Prompt: Search the records for the word "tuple" and report each line that has it.

Records for the exercise:

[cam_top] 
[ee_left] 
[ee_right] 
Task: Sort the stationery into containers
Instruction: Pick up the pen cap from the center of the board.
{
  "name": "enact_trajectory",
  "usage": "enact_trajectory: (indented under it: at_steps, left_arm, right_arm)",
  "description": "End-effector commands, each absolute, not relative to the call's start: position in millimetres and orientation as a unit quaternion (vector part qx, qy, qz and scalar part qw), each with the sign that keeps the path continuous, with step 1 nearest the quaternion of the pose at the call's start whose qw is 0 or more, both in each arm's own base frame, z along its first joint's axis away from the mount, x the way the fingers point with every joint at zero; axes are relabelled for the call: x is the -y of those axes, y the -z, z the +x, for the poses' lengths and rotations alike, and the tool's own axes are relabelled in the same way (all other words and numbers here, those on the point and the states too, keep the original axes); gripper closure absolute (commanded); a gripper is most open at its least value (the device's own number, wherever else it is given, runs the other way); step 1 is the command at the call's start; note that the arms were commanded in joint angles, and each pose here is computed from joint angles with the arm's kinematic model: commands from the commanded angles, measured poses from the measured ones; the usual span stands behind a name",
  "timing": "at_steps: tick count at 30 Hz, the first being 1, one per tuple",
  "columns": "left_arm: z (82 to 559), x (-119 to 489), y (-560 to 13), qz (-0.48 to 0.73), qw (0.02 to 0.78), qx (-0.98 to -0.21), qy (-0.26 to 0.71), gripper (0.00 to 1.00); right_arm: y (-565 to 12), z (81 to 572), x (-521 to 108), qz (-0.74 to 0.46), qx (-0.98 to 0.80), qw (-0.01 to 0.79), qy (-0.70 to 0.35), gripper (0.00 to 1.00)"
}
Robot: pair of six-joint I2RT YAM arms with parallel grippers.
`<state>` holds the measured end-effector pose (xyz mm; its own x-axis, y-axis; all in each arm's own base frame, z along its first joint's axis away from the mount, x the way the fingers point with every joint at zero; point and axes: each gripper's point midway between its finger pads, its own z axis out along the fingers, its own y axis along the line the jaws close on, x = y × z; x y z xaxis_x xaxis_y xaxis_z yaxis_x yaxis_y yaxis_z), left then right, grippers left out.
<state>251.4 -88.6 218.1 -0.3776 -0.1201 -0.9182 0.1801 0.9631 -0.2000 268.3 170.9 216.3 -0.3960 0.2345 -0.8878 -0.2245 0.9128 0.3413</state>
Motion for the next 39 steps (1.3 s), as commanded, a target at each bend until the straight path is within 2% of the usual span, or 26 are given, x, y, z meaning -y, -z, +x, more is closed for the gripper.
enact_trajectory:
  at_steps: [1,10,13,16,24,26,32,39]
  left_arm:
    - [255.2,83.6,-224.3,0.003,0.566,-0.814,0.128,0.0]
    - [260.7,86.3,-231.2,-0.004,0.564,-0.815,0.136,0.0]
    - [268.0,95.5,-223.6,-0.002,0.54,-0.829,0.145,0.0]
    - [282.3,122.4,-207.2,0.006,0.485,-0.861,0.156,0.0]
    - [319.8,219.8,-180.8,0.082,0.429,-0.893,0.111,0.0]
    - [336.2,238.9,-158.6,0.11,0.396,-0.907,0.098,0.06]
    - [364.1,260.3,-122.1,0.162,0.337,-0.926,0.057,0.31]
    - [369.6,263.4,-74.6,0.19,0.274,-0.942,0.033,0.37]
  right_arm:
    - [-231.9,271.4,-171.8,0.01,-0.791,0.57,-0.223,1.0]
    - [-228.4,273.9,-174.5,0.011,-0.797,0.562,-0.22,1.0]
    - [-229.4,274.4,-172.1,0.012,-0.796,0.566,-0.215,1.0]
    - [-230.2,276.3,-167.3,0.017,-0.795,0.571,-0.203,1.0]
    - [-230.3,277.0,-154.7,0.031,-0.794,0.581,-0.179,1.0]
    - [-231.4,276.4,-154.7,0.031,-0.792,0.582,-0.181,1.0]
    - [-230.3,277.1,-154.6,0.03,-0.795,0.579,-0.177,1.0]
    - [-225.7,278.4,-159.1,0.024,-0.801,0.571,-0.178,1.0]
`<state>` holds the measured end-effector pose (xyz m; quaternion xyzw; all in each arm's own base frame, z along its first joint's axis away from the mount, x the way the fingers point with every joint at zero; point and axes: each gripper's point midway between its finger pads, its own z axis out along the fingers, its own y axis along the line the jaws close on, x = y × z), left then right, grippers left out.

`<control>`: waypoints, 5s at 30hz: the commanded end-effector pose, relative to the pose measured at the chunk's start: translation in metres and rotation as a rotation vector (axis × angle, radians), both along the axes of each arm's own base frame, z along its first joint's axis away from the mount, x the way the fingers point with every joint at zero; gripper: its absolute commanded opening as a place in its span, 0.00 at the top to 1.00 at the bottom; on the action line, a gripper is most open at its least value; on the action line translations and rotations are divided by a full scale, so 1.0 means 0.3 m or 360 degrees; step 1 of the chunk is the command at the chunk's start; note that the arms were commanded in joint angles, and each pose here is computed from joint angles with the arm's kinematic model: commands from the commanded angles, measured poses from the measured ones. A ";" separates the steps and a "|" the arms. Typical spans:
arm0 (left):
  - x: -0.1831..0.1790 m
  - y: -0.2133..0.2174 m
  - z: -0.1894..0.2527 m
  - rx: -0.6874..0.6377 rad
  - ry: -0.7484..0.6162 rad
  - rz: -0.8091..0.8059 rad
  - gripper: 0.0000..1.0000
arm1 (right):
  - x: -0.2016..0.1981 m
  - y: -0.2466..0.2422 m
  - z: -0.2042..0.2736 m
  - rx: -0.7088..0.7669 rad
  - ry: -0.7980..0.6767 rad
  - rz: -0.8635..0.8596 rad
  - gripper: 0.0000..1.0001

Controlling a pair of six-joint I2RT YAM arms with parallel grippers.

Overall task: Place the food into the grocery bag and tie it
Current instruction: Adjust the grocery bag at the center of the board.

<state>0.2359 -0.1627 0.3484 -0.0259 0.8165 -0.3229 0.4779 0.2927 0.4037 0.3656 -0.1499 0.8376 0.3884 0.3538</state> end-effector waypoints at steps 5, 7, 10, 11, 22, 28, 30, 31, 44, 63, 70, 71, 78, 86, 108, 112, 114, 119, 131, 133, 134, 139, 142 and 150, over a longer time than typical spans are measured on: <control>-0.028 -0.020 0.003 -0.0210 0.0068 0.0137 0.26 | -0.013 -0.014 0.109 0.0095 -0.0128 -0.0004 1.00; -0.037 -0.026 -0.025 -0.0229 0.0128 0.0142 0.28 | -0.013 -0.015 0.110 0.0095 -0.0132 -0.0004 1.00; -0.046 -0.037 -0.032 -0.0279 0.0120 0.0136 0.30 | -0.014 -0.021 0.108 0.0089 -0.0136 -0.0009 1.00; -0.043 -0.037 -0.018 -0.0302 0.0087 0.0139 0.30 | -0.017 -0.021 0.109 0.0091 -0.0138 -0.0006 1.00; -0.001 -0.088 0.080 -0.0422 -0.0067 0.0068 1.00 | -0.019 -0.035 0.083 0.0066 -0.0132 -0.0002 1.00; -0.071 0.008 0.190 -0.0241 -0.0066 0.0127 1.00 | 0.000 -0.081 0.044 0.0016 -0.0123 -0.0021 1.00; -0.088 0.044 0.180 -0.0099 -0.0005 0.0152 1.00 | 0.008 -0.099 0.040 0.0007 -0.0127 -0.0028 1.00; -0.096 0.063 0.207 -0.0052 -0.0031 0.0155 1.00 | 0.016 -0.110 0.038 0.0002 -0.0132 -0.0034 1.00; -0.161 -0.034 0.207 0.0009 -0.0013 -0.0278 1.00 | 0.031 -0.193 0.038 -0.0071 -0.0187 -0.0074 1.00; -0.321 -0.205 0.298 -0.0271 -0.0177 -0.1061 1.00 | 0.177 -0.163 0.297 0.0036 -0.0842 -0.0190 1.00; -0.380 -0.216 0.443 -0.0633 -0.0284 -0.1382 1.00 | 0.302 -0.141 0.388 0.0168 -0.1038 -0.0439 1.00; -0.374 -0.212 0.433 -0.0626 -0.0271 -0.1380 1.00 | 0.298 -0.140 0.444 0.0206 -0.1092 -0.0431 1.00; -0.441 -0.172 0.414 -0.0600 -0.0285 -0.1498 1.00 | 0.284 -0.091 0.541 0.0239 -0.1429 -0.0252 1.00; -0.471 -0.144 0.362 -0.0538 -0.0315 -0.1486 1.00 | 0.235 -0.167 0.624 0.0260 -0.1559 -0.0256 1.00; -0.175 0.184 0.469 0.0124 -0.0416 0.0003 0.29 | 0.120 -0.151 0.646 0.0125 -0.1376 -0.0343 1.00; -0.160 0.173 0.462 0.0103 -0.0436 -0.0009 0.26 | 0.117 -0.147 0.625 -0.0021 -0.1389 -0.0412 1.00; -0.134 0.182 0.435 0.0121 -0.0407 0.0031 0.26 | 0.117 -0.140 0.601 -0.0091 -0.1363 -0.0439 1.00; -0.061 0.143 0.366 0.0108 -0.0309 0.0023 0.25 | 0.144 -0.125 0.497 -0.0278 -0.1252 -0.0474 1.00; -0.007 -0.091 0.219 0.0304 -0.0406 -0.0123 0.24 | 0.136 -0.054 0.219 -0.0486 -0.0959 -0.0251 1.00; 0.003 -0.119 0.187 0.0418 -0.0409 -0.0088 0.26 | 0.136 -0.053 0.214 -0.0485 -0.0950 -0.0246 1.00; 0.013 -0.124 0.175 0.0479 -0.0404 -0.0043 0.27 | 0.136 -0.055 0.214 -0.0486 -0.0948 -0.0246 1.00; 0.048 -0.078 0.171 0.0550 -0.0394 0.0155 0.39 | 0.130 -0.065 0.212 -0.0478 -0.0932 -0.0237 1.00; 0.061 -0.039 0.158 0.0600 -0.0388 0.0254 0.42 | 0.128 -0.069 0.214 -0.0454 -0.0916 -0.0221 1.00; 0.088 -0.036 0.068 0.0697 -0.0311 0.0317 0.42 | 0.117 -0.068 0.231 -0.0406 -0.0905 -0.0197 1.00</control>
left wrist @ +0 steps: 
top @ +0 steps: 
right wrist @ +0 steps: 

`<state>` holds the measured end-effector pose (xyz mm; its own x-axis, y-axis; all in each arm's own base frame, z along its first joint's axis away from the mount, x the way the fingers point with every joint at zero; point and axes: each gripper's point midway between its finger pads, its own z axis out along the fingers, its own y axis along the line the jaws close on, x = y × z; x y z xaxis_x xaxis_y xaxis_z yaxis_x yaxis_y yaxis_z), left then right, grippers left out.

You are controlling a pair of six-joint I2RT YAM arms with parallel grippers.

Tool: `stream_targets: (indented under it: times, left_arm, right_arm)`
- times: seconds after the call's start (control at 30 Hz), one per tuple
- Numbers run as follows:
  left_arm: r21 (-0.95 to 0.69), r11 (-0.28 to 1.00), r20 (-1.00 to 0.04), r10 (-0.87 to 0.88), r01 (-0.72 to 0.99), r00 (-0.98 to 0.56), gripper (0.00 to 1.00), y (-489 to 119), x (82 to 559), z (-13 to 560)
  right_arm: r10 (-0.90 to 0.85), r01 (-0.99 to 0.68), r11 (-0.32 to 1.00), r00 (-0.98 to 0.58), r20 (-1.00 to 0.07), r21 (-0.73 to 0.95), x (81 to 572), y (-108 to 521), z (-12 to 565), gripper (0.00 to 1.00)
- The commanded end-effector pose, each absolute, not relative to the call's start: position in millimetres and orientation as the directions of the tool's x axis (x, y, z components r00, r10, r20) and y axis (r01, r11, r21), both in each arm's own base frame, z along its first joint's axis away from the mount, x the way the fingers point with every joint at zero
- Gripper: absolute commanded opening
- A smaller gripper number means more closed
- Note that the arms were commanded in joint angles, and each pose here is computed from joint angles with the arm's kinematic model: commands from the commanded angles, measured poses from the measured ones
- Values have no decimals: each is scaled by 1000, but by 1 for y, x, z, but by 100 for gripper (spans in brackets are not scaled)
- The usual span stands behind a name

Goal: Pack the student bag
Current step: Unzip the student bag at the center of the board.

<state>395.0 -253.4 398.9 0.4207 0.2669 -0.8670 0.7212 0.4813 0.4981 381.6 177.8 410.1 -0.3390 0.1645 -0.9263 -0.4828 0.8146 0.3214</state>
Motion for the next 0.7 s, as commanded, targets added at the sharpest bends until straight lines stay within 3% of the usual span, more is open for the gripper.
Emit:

Solution to the problem:
  "timing": "at_steps: tick count at 30 Hz, the first being 1, one per tuple",
- times: seconds after the call's start (control at 30 Hz), one per tuple

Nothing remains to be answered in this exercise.